- _DIRECTIONS FOR THIS TASK_:
Pictures should be left out when the listing below is repeated word for word.

- _DATA BLOCK_:
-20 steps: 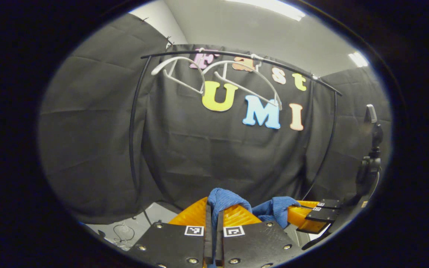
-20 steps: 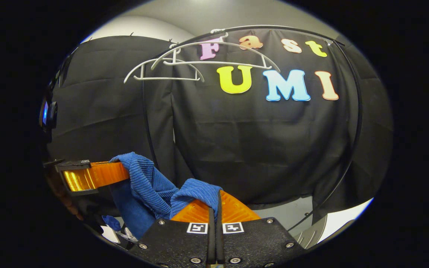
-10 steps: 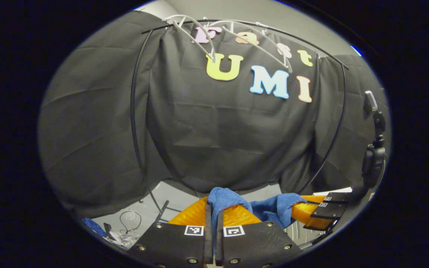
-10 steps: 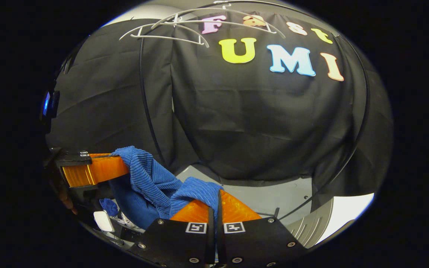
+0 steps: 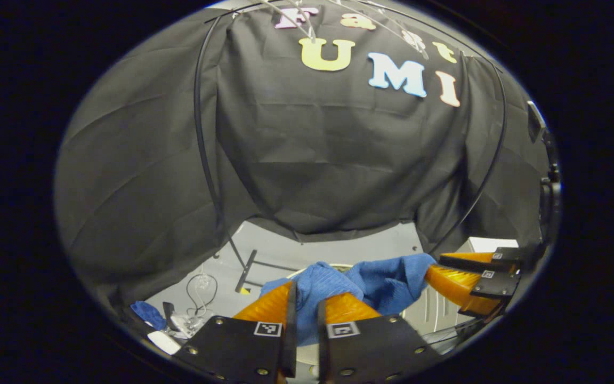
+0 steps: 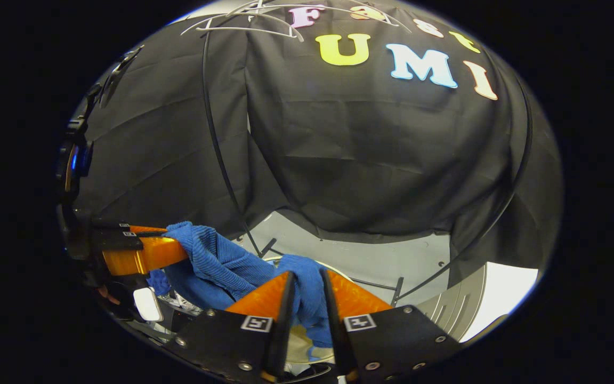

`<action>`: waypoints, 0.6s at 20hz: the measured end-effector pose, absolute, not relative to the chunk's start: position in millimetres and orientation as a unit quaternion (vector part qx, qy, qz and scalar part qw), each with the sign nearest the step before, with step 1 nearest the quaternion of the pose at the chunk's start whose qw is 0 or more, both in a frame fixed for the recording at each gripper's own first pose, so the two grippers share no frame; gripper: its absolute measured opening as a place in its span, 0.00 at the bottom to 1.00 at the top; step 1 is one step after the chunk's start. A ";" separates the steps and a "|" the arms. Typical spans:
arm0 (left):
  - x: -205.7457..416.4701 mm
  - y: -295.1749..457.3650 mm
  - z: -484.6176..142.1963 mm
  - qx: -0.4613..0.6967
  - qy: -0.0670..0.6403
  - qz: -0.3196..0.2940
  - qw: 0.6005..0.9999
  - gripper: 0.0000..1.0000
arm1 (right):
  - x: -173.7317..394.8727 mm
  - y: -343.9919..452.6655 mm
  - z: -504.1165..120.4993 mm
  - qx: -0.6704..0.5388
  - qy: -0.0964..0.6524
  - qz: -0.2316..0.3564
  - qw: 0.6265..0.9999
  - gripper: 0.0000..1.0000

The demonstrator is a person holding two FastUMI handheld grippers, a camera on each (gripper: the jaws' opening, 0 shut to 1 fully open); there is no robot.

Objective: Grasp the clothes on the hanger with both hands and then place them into the laundry hamper below.

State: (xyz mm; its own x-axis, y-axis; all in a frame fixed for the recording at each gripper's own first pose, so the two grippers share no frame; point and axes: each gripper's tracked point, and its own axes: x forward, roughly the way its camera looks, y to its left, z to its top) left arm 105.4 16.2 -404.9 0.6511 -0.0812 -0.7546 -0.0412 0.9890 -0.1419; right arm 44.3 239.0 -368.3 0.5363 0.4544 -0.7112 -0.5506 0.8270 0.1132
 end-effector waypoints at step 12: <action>124.4 29.5 -313.2 -0.042 0.330 -0.034 0.943 0.91 | 47.4 211.1 -314.5 -0.061 0.337 0.237 0.909 0.94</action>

- _RESPONSE FOR THIS EXERCISE_:
-20 steps: 
-20 steps: 
-10 steps: 
-10 steps: 
+0 steps: 
+0 steps: 

`<action>`: waypoints, 0.6s at 20hz: the measured end-effector pose, absolute, not relative to the chunk's start: position in millimetres and orientation as a unit quaternion (vector part qx, qy, qz and scalar part qw), each with the sign nearest the step before, with step 1 nearest the quaternion of the pose at the chunk's start whose qw is 0 or more, both in a frame fixed for the recording at each gripper's own first pose, so the two grippers share no frame; gripper: its absolute measured opening as a place in its span, 0.00 at the bottom to 1.00 at the top; step 1 is one step after the chunk's start. A ";" separates the steps and a "|" the arms. Typical spans:
arm0 (left):
  - x: -205.7457..416.4701 mm
  - y: -295.1749..457.3650 mm
  - z: -484.6176..142.1963 mm
  - qx: -0.4613..0.6967
  - qy: -0.0670..0.6403
  - qz: -0.3196..0.2940
  - qw: 0.6005..0.9999
  - gripper: 0.0000..1.0000
arm1 (right):
  - x: -173.7317..394.8727 mm
  - y: -343.9919..452.6655 mm
  - z: -504.1165..120.4993 mm
  - qx: -0.6704..0.5388
  - qy: -0.0964..0.6524
  - qz: -0.2316..0.3564
  - qw: 0.6265..0.9999
  - gripper: 0.0000..1.0000

The demonstrator is a person holding two FastUMI handheld grippers, a camera on each (gripper: the jaws' opening, 0 shut to 1 fully open); there is no robot.

Objective: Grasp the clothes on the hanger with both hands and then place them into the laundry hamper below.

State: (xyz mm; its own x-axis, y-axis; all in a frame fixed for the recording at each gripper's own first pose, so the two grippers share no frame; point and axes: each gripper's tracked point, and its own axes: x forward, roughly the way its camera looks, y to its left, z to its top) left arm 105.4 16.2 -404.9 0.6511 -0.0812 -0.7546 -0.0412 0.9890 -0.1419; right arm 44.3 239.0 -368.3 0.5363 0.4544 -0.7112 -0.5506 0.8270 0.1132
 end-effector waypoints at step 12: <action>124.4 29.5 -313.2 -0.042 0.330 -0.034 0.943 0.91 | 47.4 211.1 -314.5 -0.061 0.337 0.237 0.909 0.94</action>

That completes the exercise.